# Task instructions
Extract the complete listing and repeat it word for word.

# Data extract
● ● ● ● ●

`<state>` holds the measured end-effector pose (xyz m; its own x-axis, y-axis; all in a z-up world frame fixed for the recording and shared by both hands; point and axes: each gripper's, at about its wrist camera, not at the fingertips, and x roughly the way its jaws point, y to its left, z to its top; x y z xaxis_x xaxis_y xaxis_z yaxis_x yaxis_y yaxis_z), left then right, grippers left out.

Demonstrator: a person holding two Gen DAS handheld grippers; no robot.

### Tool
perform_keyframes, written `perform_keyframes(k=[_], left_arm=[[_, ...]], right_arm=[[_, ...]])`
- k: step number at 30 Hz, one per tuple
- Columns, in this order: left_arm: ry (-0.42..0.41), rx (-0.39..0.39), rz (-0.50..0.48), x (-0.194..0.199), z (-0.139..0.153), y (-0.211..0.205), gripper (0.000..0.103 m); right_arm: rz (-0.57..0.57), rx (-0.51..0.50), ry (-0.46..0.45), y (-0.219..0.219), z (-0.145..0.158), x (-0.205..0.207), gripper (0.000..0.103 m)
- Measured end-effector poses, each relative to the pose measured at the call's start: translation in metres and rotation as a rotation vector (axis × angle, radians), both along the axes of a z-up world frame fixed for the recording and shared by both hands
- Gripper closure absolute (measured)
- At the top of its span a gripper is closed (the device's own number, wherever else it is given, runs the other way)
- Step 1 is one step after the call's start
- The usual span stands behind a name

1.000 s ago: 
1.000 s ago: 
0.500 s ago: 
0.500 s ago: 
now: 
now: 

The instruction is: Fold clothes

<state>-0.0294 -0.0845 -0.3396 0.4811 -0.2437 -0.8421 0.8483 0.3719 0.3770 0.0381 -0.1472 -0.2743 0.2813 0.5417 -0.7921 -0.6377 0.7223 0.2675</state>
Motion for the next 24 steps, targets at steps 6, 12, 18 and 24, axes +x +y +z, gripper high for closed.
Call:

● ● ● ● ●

# Answer area
`<state>` holds the measured end-effector pose (xyz m; its own x-axis, y-axis; all in a z-up world frame fixed for the recording and shared by both hands; point and axes: each gripper's, at about its wrist camera, not at the fingertips, and x roughly the way its jaws point, y to its left, z to its top; x y z xaxis_x xaxis_y xaxis_z yaxis_x yaxis_y yaxis_z), left then right, grippers left out.

Demonstrator: a person holding two Gen DAS handheld grippers; no robot.

### Tool
perform_keyframes, written `perform_keyframes(k=[_], left_arm=[[_, ...]], right_arm=[[_, ...]])`
- k: step number at 30 Hz, one per tuple
- Columns, in this order: left_arm: ry (-0.42..0.41), rx (-0.39..0.39), rz (-0.50..0.48), x (-0.194..0.199), z (-0.139..0.153), y (-0.211..0.205), gripper (0.000..0.103 m); right_arm: rz (-0.57..0.57), rx (-0.51..0.50), ry (-0.46..0.45), y (-0.219..0.219), z (-0.145..0.158), x (-0.205..0.207), gripper (0.000..0.103 m)
- Measured end-effector poses, each relative to the pose measured at the call's start: translation in metres and rotation as a rotation vector (axis × angle, radians), both along the axes of a z-up world frame fixed for the recording and shared by both hands
- Gripper closure absolute (measured)
- At the top of its span a gripper is closed (the device's own number, wherever else it is given, runs the other way)
- Step 1 is one step after the call's start
- The usual span stands behind a name

1.000 s ago: 
1.000 s ago: 
0.500 s ago: 
0.500 s ago: 
now: 
now: 

The instruction is: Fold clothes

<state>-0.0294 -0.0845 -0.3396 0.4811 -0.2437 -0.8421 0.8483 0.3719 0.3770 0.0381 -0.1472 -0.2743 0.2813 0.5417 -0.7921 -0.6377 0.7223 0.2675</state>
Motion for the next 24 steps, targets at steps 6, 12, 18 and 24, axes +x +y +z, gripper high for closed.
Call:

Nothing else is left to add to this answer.